Print each line below verbatim, skipping every picture.
** Opening DATA SHOWN block **
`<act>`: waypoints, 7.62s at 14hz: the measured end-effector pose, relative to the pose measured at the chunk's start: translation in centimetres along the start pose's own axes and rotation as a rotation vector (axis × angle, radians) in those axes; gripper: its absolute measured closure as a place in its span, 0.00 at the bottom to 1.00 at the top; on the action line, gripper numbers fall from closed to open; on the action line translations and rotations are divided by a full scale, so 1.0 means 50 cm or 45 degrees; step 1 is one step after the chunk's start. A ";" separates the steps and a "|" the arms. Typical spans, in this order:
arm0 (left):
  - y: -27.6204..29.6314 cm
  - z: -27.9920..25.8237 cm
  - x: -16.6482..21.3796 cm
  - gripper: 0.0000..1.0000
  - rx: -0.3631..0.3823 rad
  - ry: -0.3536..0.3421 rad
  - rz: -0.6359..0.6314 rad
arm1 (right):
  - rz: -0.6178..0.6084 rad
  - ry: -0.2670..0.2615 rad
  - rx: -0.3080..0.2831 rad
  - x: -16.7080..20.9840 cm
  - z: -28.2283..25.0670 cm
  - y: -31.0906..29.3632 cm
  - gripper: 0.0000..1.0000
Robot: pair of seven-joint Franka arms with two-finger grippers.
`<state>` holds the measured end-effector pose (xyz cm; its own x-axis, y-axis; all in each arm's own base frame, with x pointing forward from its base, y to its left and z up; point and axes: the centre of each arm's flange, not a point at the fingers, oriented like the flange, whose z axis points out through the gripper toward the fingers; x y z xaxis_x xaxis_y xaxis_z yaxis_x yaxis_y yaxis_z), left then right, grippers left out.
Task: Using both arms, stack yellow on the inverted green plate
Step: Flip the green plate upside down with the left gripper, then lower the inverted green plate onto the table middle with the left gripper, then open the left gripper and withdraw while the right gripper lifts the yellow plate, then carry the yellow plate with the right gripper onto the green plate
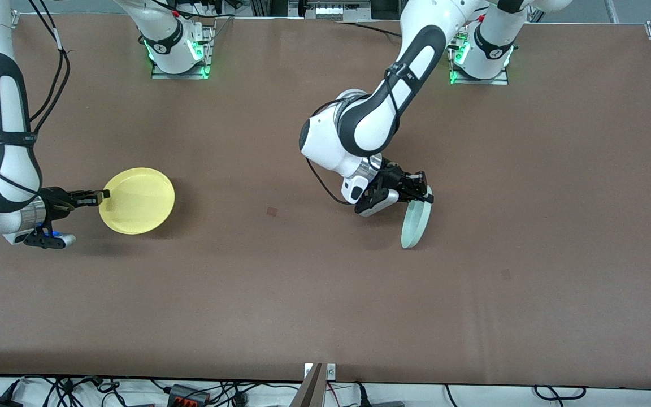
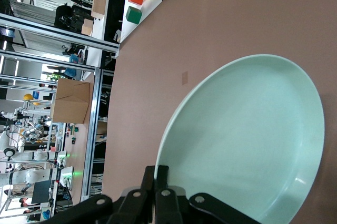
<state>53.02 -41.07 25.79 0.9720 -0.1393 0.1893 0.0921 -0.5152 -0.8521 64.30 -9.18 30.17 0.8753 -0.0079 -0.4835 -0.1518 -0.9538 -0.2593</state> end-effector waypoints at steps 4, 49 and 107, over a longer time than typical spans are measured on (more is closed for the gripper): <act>0.042 -0.010 -0.034 0.97 0.048 0.025 -0.076 | 0.020 0.001 0.064 0.003 0.005 0.018 0.97; 0.145 -0.056 0.058 0.00 -1.145 -0.678 -0.718 | 0.030 -0.026 0.082 -0.007 0.003 0.043 0.97; -0.905 0.333 0.071 0.00 -1.361 -0.160 0.125 | 0.356 0.181 0.289 -0.045 0.556 -0.953 0.97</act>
<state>55.92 -4.20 56.91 0.9857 -0.1636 0.0399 -0.1645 -0.9862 0.0181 56.80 44.64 20.38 0.8383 -0.3150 -0.4449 -0.4774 -0.8181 -0.3204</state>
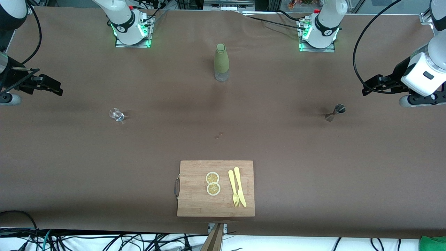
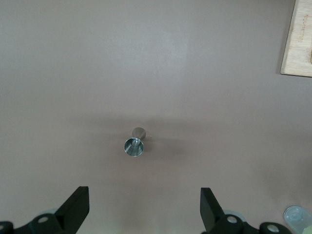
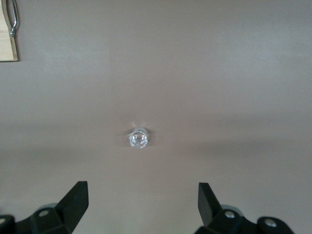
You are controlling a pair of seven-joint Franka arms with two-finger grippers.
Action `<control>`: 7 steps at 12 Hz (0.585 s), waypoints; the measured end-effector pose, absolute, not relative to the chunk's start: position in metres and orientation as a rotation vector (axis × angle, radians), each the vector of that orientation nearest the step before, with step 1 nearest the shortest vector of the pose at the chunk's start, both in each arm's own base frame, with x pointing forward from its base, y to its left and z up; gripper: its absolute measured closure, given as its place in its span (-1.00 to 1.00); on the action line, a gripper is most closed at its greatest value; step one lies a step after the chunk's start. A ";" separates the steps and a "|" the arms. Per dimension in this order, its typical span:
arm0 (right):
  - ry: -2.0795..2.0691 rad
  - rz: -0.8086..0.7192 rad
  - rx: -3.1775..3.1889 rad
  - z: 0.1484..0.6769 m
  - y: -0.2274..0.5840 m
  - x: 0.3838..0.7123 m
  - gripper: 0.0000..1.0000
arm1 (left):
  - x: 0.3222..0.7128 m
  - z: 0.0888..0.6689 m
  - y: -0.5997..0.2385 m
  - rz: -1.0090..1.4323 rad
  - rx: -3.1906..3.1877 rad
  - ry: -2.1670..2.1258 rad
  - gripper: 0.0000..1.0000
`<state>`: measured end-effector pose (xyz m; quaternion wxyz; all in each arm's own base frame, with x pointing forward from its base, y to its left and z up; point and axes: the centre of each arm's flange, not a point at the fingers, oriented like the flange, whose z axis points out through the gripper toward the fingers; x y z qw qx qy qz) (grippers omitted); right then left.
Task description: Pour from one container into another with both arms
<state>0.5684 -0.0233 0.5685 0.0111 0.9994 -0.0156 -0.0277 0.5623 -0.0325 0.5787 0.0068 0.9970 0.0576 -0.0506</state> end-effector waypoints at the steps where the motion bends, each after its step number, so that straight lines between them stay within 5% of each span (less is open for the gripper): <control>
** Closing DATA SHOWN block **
ANSWER SPACE
`<act>`: waypoints, 7.62s at 14hz: the measured end-effector pose, relative to the pose measured at the chunk's start: translation in centimetres along the start pose's own axes and rotation as a rotation vector (axis × angle, radians) in those axes; gripper: its absolute measured closure as a place in its span, 0.00 at the bottom to 1.00 at the top; on the action line, gripper numbers fall from closed to open; on the action line translations and rotations are divided by a full scale, so 1.0 means 50 cm or 45 degrees; step 1 is one step after the chunk's start. A ";" separates the steps and a "|" the arms. Typical spans, in this order:
arm0 (left):
  - y: -27.6204..29.6314 cm
  - z: -27.9920..25.8237 cm
  - x: -16.6482..21.3796 cm
  - gripper: 0.0000..1.0000
  - rx: -0.3631..0.3823 rad
  - ry: -0.3536..0.3421 rad
  - rz: -0.6359..0.6314 rad
arm1 (right):
  - rz: -0.6178..0.6084 rad
  - ry: -0.2670..0.2615 rad
  - rx: -0.3080..0.2831 rad
  - x: -16.7080..20.9840 cm
  - z: -28.2283..25.0670 cm
  - y: -31.0906..29.3632 cm
  - gripper: 0.0000..1.0000
Robot: pair of seven-joint Franka arms with two-finger grippers.
`<state>` holds the measured end-effector pose (xyz cm; its own x-axis, y-axis; all in each arm's own base frame, with x pointing forward from its base, y to its left and z up; point and axes: the centre of each arm's flange, not a point at the fingers, oriented like the flange, whose z axis points out through the gripper toward the fingers; x y z xaxis_x xaxis_y xaxis_z yaxis_x yaxis_y yaxis_z), left then right, grippers left out.
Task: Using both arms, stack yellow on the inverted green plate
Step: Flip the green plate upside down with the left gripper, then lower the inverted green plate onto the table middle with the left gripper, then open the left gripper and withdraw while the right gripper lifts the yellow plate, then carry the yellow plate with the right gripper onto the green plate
<state>53.02 -41.07 25.79 0.9720 -0.1393 0.1893 0.0921 -0.5152 -0.8521 64.30 -9.18 30.17 0.8753 -0.0079 -0.4835 -0.1518 -0.9538 -0.2593</state> end-effector waypoints at steps 4, 49 and 107, over a longer time than typical spans are measured on (more is closed for the gripper): <act>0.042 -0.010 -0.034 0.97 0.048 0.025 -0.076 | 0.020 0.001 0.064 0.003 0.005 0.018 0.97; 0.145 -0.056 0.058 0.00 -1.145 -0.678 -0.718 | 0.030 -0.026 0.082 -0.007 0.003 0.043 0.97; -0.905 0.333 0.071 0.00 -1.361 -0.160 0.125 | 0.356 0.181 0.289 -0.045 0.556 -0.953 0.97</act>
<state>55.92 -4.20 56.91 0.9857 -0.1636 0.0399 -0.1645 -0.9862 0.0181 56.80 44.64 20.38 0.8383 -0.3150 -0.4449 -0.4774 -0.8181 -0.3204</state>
You are controlling a pair of seven-joint Franka arms with two-finger grippers.
Action `<control>`: 7 steps at 12 Hz (0.585 s), waypoints; the measured end-effector pose, absolute, not relative to the chunk's start: position in metres and orientation as a rotation vector (axis × angle, radians), each the vector of that orientation nearest the step before, with step 1 nearest the shortest vector of the pose at the chunk's start, both in each arm's own base frame, with x pointing forward from its base, y to its left and z up; gripper: its absolute measured closure, given as its place in its span (-1.00 to 1.00); on the action line, a gripper is most closed at its greatest value; step one lies a step after the chunk's start. A ";" separates the steps and a "|" the arms. Per dimension in this order, its typical span:
arm0 (right):
  - ry: -2.0795..2.0691 rad
  - rz: -0.8086..0.7192 rad
  - rx: -3.1775..3.1889 rad
  - z: 0.1484..0.6769 m
  - y: -0.2274..0.5840 m
  - x: 0.3838..0.7123 m
  - gripper: 0.0000..1.0000
arm1 (left):
  - x: 0.3222..0.7128 m
  - z: 0.0888..0.6689 m
  - y: -0.5997..0.2385 m
  - rz: -1.0090..1.4323 rad
  - rx: -3.1906..3.1877 rad
  - ry: -2.1670..2.1258 rad
  - gripper: 0.0000..1.0000
`<state>`: measured end-effector pose (xyz m; quaternion wxyz; all in each arm's own base frame, with x pointing forward from its base, y to its left and z up; point and axes: the centre of each arm's flange, not a point at the fingers, oriented like the flange, whose z axis points out through the gripper toward the fingers; x y z qw qx qy qz) (grippers omitted); right then left.
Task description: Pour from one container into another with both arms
<state>0.5684 -0.0233 0.5685 0.0111 0.9994 -0.0156 -0.0277 0.5623 -0.0325 0.5787 0.0068 0.9970 0.0576 -0.0506</state> end-effector waypoints at the steps where the motion bends, each after its step number, so that straight lines between them stay within 5% of each span (less is open for the gripper): <control>

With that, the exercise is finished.